The following information was released by the U.S. Department of Energy, the Office of Energy Efficiency and Renewable Energy (EERE):
The U.S. Department of Energy (DOE) today issued a notice of intent for a potential funding opportunity to accelerate the research, development, and demonstration (RDandD) of clean-hydrogen technologies and grid resilience. The potential funding will advance the Biden Administration's goals of achieving carbon-free electricity by 2035 and net-zero carbon emissions across the entire economy by 2050.
"Today's announcement marks an important milestone to advance critical technologies for clean hydrogen and to make our grid more resilient," said Kelly Speakes-Backman, Principal Deputy Assistant Secretary for Energy Efficiency and Renewable Energy. "These efforts will help lower the costs of clean hydrogen, increase grid resilience, catalyze industry investment for market uplift, and result in a cleaner environment for all Americans, especially historically disadvantaged communities."
This potential funding will advance the Hydrogen Shot goal of reducing the cost of clean hydrogen to $1 per 1 kilogram in 1 decade ("1 1 1"), while supporting DOE's H2@Scale initiative to develop clean and affordable hydrogen across multiple sectors in the economy and improve energy resilience. These goals will be advanced through RDandD efforts in several areas, including advanced pathways for solar-based hydrogen fuel production; technologies for high-resolution hydrogen sensing; demonstrations of materials-based hydrogen storage and transport systems; and development of high-performance, durable, low-cost fuel cell components for medium- and heavy-duty vehicles.

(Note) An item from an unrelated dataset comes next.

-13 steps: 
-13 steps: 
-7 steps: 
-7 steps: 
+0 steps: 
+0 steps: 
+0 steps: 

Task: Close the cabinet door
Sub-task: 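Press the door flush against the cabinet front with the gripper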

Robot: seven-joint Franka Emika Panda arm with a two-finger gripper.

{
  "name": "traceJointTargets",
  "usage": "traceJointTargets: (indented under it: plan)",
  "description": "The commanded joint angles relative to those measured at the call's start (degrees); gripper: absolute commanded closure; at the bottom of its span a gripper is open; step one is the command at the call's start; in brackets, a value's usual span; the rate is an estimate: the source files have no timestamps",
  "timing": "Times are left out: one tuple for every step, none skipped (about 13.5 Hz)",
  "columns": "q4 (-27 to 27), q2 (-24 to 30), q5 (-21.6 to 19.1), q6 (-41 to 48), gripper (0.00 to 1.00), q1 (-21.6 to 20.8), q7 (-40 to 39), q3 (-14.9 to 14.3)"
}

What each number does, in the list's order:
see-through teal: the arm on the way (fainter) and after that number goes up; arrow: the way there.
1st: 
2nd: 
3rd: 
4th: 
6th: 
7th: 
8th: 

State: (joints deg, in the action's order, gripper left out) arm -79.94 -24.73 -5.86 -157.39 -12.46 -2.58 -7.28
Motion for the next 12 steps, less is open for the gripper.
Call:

The potential funding will also seek to establish a grid resilience university consortium with agreements between universities in the United States, Canada, and Mexico to foster information sharing on best practices and cross-border dependencies. This consortium will work collaboratively with tribes, states, regions, industry, utilities, and other stakeholders to support grid resilience planning and pilot projects that can serve as a model for others.
DOE envisions awarding multiple financial assistance awards in the form of cooperative agreements, with the period of performance being approximately two to four years. DOE encourages applicant teams that include stakeholders within academia, industry, and national laboratories across multiple technical disciplines. Teams are also encouraged to include representation from diverse entities such as minority-serving institutions or through linkages with Opportunity Zones.